For me the most powerful aspect of this film was when it captured those moments of joy and delight that people discover when they make a change like this in their life, to sell their car and buy a cargo bike. Those moments of connection with their children, moments of interaction with other people, moments of feeling the sun on your skin, the wind in your face. Those moments when another world feels possible. “It brings you closer to everything” says one cargo bike owner. “It’s an enormous revolution that’s only just beginning” adds another, “it’s a tsunami”.

Canning makes it clear that she dreams of a “second golden age of cycling”, one that sees the decline of the car, the reclaiming of shared space, of civility, of adventure, joy, delight. I feel like there are moments in the film that beautifully capture those visions that appear in the heads of people attending my talks. This film is deeply inspiring, and deserves to be watched everywhere. Organise a screening, and see which “What If” questions it triggers. Brilliant. Just brilliant.

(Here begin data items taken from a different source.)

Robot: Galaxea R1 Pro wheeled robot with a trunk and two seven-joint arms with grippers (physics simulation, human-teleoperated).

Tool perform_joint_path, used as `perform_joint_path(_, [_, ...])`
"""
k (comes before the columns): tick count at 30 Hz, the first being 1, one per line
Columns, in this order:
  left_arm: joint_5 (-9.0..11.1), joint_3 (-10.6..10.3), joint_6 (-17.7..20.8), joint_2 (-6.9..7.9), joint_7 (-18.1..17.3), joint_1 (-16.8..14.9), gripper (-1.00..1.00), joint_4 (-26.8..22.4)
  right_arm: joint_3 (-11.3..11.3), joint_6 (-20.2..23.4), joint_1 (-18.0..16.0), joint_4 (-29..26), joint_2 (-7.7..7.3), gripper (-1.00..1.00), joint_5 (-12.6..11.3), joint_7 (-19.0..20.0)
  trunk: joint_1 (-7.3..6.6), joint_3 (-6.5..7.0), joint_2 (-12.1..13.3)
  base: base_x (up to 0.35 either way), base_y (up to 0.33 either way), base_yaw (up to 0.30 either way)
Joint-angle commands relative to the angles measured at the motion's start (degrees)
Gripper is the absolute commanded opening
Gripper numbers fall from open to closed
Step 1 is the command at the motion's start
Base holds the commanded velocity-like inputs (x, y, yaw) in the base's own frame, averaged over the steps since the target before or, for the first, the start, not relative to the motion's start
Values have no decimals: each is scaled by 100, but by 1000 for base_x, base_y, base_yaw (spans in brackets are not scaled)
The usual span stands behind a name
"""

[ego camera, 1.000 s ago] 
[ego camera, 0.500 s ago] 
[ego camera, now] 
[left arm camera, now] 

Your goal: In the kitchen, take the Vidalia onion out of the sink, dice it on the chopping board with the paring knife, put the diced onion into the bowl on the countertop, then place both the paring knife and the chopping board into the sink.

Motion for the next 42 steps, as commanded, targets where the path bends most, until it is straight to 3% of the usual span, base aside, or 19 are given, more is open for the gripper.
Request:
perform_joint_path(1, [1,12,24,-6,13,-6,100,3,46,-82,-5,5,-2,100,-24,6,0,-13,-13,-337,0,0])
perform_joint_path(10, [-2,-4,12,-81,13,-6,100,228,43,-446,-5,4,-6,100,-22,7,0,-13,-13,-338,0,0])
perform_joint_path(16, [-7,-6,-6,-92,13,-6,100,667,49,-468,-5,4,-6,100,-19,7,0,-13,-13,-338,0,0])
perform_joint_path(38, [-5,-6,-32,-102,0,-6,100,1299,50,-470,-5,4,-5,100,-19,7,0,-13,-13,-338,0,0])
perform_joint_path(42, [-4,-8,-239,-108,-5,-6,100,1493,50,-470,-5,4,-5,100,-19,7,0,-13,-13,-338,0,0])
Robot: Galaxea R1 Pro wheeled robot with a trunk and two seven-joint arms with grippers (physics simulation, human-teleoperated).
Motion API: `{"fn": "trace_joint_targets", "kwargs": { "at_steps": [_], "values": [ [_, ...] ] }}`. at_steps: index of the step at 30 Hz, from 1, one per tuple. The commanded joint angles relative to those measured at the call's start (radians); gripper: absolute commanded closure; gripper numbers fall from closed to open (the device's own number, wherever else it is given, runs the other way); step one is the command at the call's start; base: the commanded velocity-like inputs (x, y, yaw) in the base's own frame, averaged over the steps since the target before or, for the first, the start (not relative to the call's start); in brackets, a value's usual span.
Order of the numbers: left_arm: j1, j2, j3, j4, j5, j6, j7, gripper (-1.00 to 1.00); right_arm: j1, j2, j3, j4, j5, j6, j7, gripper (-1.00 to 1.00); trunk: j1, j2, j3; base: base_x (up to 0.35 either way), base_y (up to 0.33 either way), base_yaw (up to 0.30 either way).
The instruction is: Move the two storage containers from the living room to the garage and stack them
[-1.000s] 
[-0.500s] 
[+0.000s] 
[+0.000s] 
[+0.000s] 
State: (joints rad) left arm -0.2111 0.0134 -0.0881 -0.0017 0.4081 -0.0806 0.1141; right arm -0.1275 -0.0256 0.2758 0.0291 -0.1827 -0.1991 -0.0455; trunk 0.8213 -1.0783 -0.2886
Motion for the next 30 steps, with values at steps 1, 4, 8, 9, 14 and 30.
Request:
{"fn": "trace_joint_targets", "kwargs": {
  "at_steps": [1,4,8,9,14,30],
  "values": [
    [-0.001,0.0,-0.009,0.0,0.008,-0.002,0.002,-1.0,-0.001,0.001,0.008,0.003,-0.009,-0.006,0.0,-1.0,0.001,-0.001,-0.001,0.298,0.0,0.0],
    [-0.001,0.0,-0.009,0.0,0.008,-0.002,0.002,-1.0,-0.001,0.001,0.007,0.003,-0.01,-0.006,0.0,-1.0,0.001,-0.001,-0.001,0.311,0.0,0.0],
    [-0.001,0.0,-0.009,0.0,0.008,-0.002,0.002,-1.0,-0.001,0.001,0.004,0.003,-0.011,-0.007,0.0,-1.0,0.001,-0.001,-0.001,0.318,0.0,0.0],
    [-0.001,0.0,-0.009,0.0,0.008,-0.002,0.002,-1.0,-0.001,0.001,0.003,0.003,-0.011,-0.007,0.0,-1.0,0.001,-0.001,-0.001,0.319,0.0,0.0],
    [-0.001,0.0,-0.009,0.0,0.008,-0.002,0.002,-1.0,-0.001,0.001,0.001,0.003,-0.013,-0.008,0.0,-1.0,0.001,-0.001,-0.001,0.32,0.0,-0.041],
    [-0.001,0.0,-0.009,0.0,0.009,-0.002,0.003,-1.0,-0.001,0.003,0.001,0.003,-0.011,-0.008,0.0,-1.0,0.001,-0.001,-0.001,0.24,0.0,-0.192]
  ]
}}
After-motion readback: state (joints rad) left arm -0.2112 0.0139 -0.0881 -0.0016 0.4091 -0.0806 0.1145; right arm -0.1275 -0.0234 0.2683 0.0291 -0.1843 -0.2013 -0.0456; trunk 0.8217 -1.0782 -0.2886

If you would like to organise a community screening where you live (and I highly recommend that you do), see here


Comments

  1. Chris
    September 30, 2019

    I enjoyed viewing it and cut the lawn using Bicycle Mower.

  2. Sue
    October 1, 2019

    This all sounds very encouraging. To take a bit of a side road (see what I did there) I’d be interested to know your thoughts about horsedrawn transport as an alternative to fossil fuelled? After all 100+ years ago it was the norm. Do you know of any developments or interest in a revival?